#### Assignment:
Reproduce the entire listing exactly. Leave the pictures out.

------------------------------------------------------------------------

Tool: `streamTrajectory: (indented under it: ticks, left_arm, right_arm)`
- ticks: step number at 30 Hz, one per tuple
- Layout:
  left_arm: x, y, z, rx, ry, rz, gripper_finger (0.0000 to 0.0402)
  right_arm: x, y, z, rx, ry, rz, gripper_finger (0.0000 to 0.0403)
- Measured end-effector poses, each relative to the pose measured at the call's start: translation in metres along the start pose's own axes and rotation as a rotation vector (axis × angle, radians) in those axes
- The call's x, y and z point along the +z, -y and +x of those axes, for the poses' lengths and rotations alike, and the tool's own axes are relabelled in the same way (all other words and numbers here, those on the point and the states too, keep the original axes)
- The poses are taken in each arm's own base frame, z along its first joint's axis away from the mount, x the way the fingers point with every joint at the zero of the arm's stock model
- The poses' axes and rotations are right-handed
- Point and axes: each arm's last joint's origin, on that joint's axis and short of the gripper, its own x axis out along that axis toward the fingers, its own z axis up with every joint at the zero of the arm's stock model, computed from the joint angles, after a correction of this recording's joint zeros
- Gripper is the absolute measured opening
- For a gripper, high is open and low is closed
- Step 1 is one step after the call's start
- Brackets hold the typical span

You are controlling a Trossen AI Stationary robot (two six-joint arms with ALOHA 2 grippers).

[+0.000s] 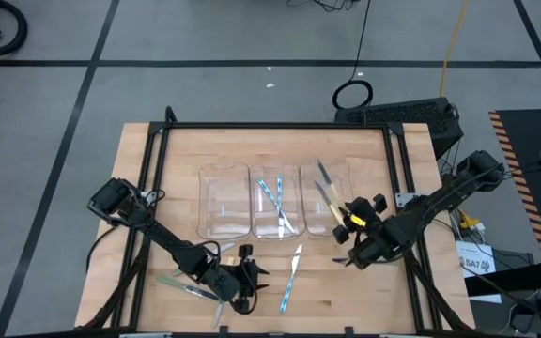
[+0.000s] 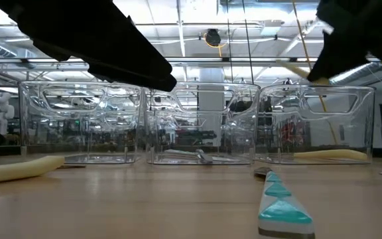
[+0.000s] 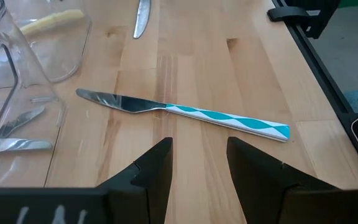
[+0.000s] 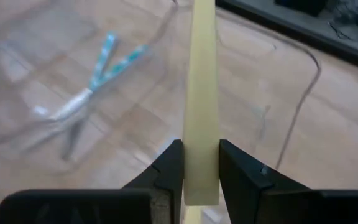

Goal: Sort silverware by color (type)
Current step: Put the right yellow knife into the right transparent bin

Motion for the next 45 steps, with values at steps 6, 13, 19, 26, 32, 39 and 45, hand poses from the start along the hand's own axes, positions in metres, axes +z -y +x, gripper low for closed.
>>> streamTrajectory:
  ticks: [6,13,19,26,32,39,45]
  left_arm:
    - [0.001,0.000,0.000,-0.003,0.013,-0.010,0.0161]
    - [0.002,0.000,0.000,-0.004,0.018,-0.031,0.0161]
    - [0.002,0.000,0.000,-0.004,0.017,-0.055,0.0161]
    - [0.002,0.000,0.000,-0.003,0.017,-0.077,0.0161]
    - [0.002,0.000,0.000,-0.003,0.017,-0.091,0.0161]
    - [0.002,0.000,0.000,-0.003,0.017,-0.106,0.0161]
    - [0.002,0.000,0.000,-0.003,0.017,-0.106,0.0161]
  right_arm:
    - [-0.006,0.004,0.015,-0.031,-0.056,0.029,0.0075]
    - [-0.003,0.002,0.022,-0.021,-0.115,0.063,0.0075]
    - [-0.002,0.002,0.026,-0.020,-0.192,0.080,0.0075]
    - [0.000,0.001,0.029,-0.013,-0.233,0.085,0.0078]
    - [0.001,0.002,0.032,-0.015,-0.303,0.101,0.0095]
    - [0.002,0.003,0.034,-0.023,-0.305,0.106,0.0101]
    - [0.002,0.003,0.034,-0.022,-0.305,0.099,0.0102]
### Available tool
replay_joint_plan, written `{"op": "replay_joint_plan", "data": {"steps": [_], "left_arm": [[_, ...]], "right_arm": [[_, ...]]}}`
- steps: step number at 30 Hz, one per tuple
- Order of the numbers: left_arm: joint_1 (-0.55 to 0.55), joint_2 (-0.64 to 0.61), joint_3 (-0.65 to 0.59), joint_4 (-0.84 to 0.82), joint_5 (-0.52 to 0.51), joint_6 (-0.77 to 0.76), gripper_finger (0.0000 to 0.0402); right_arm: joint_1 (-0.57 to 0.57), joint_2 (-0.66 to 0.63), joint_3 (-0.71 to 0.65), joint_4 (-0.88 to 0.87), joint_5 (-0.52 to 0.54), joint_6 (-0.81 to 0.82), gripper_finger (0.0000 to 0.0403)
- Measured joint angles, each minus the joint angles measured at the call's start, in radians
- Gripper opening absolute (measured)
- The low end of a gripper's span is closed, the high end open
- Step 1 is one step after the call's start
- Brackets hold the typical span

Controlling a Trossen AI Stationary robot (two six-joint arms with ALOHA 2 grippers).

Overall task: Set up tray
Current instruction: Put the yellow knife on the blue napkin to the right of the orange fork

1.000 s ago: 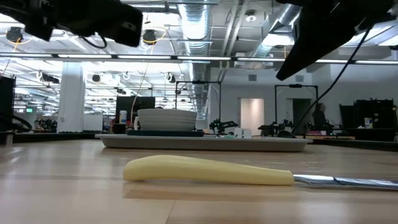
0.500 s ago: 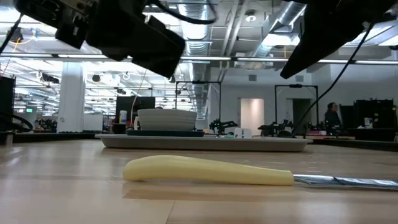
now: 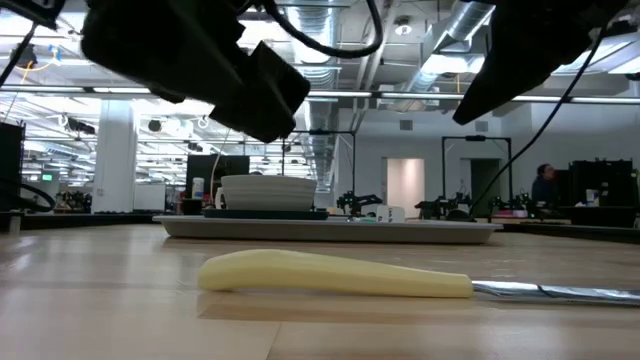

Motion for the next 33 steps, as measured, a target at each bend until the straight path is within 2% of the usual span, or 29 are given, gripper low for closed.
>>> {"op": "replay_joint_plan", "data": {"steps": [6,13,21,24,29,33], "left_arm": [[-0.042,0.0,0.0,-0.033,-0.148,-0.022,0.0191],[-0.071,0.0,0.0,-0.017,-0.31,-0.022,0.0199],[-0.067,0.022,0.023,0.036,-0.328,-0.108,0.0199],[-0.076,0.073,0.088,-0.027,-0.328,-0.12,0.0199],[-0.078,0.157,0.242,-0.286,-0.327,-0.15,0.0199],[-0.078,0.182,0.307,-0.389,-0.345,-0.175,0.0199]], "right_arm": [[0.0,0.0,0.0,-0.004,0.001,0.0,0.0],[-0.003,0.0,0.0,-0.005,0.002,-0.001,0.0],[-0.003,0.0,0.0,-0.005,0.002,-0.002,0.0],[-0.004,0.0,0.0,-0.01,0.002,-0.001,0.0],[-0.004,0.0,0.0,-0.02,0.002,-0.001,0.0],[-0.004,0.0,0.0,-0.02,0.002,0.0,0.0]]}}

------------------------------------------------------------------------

#### Solution for this problem:
Tool: `streamTrajectory: (indented under it: ticks, left_arm, right_arm)`
- ticks: step number at 30 Hz, one per tuple
- Layout:
  left_arm: x, y, z, rx, ry, rz, gripper_finger (0.0000 to 0.0402)
  right_arm: x, y, z, rx, ry, rz, gripper_finger (0.0000 to 0.0403)
- Measured end-effector poses, each relative to the pose measured at the call's start: translation in metres along the start pose's own axes and rotation as a rotation vector (axis × angle, radians) in those axes
- The call's x, y and z point along the +z, -y and +x of those axes, for the poses' lengths and rotations alike, and the tool's own axes are relabelled in the same way (all other words and numbers here, those on the point and the states too, keep the original axes)
- The poses are taken in each arm's own base frame, z along its first joint's axis away from the mount, x the way the fingers point with every joint at the zero of the arm's stock model
- The poses' axes and rotations are right-handed
- Point and axes: each arm's last joint's origin, on that joint's axis and short of the gripper, its own x axis out along that axis toward the fingers, its own z axis up with every joint at the zero of the arm's stock model, computed from the joint angles, after a correction of this recording's joint zeros
- Gripper is the absolute measured opening
- For a gripper, high is open and low is closed
- Step 1 is one step after the call's start
- Brackets hold the typical span

You are controlling a Trossen AI Stationary robot (two six-joint arms with ALOHA 2 grippers).

[+0.000s] 
[+0.000s] 
[+0.000s] 
[+0.000s] 

Goal: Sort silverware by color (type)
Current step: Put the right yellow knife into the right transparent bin

Motion for the next 45 steps, with values at steps 6, 13, 19, 26, 32, 39 and 45, hand poses from the start along the hand's own axes, positions in metres, axes +z -y +x, gripper low for closed.
>>> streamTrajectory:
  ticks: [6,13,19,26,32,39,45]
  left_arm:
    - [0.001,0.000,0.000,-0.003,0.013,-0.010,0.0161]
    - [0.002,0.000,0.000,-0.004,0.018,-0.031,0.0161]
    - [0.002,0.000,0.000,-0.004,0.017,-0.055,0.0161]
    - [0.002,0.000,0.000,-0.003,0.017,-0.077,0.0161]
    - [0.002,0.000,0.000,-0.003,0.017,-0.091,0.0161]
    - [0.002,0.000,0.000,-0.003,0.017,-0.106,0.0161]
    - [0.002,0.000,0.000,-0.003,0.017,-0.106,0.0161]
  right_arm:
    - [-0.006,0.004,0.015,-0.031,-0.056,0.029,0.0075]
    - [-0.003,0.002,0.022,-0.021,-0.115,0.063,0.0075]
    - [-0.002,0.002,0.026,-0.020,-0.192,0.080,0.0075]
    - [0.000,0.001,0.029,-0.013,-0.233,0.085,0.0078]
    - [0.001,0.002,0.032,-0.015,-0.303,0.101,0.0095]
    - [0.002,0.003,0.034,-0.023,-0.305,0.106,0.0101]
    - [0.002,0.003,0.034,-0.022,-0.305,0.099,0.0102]
### Available tool
replay_joint_plan, written `{"op": "replay_joint_plan", "data": {"steps": [_], "left_arm": [[_, ...]], "right_arm": [[_, ...]]}}`
- steps: step number at 30 Hz, one per tuple
- Order of the numbers: left_arm: joint_1 (-0.55 to 0.55), joint_2 (-0.64 to 0.61), joint_3 (-0.65 to 0.59), joint_4 (-0.84 to 0.82), joint_5 (-0.52 to 0.51), joint_6 (-0.77 to 0.76), gripper_finger (0.0000 to 0.0402); right_arm: joint_1 (-0.57 to 0.57), joint_2 (-0.66 to 0.63), joint_3 (-0.71 to 0.65), joint_4 (-0.88 to 0.87), joint_5 (-0.52 to 0.54), joint_6 (-0.81 to 0.82), gripper_finger (0.0000 to 0.0403)
- Measured joint angles, each minus the joint angles measured at the call's start, in radians
- Gripper opening absolute (measured)
- The low end of a gripper's span is closed, the high end open
- Step 1 is one step after the call's start
- Brackets hold the typical span

Controlling a Trossen AI Stationary robot (two six-joint arms with ALOHA 2 grippers).

Overall task: Set up tray
Current instruction: Put the yellow knife on the blue napkin to the right of the orange fork

1.000 s ago: 
0.500 s ago: 
now: 

Motion for the next 33 steps, as measured, a target at each bend until the straight path is within 2% of the usual span, or 29 are given, gripper low for closed.
>>> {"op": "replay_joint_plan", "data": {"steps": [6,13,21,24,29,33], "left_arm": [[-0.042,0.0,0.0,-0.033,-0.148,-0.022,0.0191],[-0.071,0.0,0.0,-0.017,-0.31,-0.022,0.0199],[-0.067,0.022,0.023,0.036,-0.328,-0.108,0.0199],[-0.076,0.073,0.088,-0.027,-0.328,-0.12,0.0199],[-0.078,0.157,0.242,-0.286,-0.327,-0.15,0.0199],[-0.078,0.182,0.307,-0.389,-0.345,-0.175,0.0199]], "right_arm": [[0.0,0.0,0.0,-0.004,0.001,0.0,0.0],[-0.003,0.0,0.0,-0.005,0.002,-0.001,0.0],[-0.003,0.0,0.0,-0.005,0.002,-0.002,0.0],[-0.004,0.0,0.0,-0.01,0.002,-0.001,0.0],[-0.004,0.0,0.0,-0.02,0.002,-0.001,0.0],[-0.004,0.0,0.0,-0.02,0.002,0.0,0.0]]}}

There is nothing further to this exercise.